For special events ($screen / $screen_view), the response includes heatmap self-healing commands:

JSON
{
"ok": true,
"commands": [
  {
    "type": "CAPTURE_PRISTINE",
    "params": { "screen": "Checkout" }
  }
]
}

The commands array is consumed by the SDK to manage heatmap state — you can ignore it if you're not using session replay or heatmaps.

Discarded responses

Events with garbage distinct_id values are silently discarded with 202 Accepted:

JSON
{
"ok": true,
"status": "discarded"
}

This indicates the request was syntactically valid but the engine couldn't identify a real user. Common cause: the SDK's distinct-ID generator is producing values that hit the heuristic — switch to a UUID-based scheme.

Server-side enrichment

The engine adds the following automatically — you don't need to send them:

FieldSourceNotes
idserverevt_ + 21-char nanoid. Server-generated; client cannot specify.
$os, $browser, $device_modelUser-Agent header parseFalls back to default_properties if you supplied them.
$city, $region, $country, $timezoneGeoIP from client IPAlways overrides any client-supplied values.
$session_idproperties.$session_id (if present)Otherwise blank — server doesn't auto-derive sessions.
Server timestamptime.Now() if no client timestampOtherwise uses client-supplied value.

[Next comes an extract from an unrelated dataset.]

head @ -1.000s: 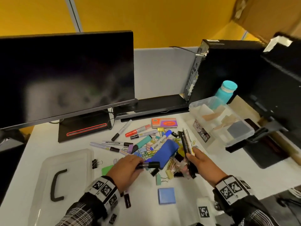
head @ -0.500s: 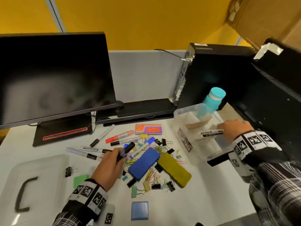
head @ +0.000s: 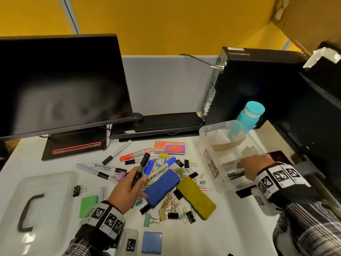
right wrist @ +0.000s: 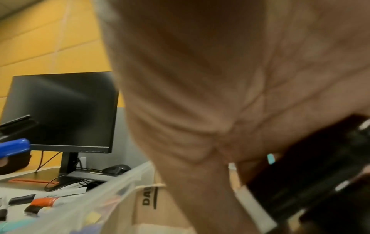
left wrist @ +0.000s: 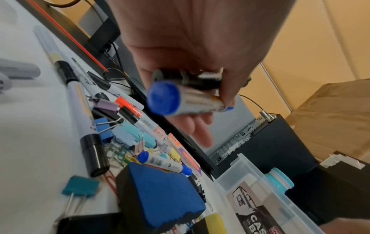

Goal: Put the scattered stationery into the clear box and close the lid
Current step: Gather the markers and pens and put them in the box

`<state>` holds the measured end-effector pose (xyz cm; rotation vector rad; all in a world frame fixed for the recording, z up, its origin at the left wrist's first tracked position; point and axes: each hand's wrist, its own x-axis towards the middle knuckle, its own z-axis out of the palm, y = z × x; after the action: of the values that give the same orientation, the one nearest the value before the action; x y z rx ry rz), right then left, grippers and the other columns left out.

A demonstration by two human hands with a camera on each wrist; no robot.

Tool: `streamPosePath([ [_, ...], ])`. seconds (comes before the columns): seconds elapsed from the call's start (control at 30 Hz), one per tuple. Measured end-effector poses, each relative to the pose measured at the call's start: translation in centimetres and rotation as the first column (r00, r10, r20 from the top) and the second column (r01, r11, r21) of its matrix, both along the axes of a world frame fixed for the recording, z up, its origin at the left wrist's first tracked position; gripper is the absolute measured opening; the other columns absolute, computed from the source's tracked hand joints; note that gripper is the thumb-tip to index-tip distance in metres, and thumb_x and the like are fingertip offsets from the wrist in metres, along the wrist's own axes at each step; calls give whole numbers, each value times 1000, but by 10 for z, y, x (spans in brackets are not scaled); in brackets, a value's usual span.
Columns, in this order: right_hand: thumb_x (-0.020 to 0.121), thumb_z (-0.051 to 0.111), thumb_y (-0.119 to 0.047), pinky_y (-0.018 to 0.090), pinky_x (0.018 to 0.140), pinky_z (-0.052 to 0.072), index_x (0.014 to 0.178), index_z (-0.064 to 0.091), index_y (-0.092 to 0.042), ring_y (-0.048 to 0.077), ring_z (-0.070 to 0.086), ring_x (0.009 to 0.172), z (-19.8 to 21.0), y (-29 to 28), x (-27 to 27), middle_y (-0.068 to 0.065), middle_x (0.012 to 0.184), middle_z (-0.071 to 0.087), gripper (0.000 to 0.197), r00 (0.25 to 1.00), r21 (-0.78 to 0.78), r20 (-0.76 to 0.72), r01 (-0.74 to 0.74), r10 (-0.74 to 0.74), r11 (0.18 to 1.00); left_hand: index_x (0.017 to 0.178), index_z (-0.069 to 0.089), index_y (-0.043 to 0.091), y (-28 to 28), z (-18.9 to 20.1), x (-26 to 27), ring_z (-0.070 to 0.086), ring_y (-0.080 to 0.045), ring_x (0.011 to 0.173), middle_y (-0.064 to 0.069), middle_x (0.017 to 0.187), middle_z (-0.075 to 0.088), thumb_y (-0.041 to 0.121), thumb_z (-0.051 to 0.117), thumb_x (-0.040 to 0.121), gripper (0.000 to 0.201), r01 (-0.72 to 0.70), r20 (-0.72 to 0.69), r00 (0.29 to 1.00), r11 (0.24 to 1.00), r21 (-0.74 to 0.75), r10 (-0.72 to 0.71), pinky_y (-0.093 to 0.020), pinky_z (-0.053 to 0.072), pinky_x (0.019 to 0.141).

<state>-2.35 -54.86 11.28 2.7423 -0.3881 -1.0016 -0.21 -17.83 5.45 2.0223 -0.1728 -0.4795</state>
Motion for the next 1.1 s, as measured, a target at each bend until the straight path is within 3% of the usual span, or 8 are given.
streamPosePath([
  [0.1,86,55,-23,32,101,42,121,56,-41,16,54,115,-12,-10,-1,-11,127,58,40,995,123,97,20,-32,992,99,56,21,0,1,-3,61,-16,56,-2,68,61,24,49,96,9,-6,-6,1000,999,-38,5,-21,48,47],
  [0.2,90,53,-21,33,99,45,114,62,-35,14,57,109,-15,-25,-14,-8,121,62,29,943,292,308,36,-129,956,97,58,19,2,-2,-6,55,-15,54,-1,64,60,24,50,95,10,9,-44,999,999,-43,-11,-29,50,53],
  [0.3,91,51,-19,34,93,45,106,64,-26,17,56,105,-22,-37,-36,-3,116,60,21,668,511,631,23,-393,859,102,56,27,0,-3,-8,56,-9,60,-1,74,61,26,50,95,10,66,-28,997,998,-10,-67,-25,49,56],
  [0.4,91,49,-17,42,104,36,125,54,-13,28,42,125,-47,-38,-55,9,136,46,35,418,489,759,139,-499,861,109,43,45,-22,13,-9,58,-3,85,8,99,61,17,48,96,32,184,5,983,982,30,-184,-15,45,70],
  [0.53,96,43,-21,44,117,18,146,28,-13,28,21,142,-82,-27,-67,9,155,23,53,361,605,682,210,-636,768,126,35,41,-85,44,-14,56,-10,90,6,106,53,19,47,91,42,403,105,901,903,148,-420,-19,45,72],
  [0.7,98,36,-20,45,118,14,148,22,-16,26,14,144,-92,-20,-67,6,157,18,52,279,646,691,177,-667,743,136,41,24,-191,57,-15,51,-24,102,-8,113,54,15,43,93,44,458,299,735,771,442,-608,-36,46,86],
  [0.9,100,31,-25,38,118,9,149,20,-14,20,7,147,-91,-18,-69,5,158,16,51,272,638,703,167,-657,752,122,53,6,-283,34,1,58,-35,103,-17,110,61,12,52,88,34,535,96,644,536,653,-759,-40,48,83],
  [1.1,93,22,-35,38,118,8,149,20,-14,20,6,147,-95,-18,-69,5,158,16,61,261,615,730,152,-632,773,127,47,-6,-304,31,4,50,-35,119,-25,129,53,5,46,94,35,707,15,501,419,569,-865,-36,35,100],
])
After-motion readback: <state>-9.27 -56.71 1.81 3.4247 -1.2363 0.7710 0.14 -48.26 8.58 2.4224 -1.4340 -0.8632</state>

Private IPs (127.0.0.1, 192.168.*, 10.*, 172.16.*172.31.*) are normalized to a fixed value for GeoIP lookups, so localhost requests get a consistent (but synthetic) geo result.

Validation

The engine runs these checks in order:

  1. Auth

    x-api-key resolves to a project. If not: 401 / 403. See Authentication.

  2. Origin / IP allowlist

    If AuthorizedDomains or AuthorizedIPs is set on the project, the request must match. If not: 403.

  3. JSON parse

    Body parses as JSON. If not: 400 Invalid request body.

  4. Required fields

    event_name and distinct_id are non-empty strings. If not: 400.

  5. Garbage check

    distinct_id passes the garbage-ID heuristic (≥ 2 chars, no gzip / */* / deflate / identity / accept substrings). If garbage: 202 discarded.

  6. Queue + return

    Event is queued to the async write channel; response returned immediately.

There's no max-event-name length, no max property-bag size beyond the 500 MB request body limit, no allow / deny list applied at ingest. Allow / deny rules are applied at query time inside the dashboard.

Async write semantics

The handler does not wait for the event to land in ClickHouse. After validation it queues to an in-process channel (10,000-item buffer) and returns. A background worker batches ~1,000 events at a time (or every 2 seconds, whichever comes first) and inserts them via ClickHouse's batch protocol.

Implications:

  • Latency is sub-millisecond for the response.
  • Durability is best-effort — if the engine crashes before the next batch flush, in-flight events are lost. The SDK's persistent queue is the actual durability layer.
  • Reads see the event within ~2 seconds of the response (next worker flush).
  • Buffer overflow returns 503 — the engine self-recovers within seconds.

Per-event size

There's no per-event size cap separate from the global 500 MB body limit. Practical events should stay under ~100 KB; events over 1 MB indicate something wrong (probably you're trying to send a stack trace or an entire object that should be summarized).

Idempotency

The engine generates a fresh id for every accepted request — there's no client-supplied event ID and no deduplication on retry. Don't retry on 2xx responses.

For at-least-once delivery, retry only on 429, 503, and network failures.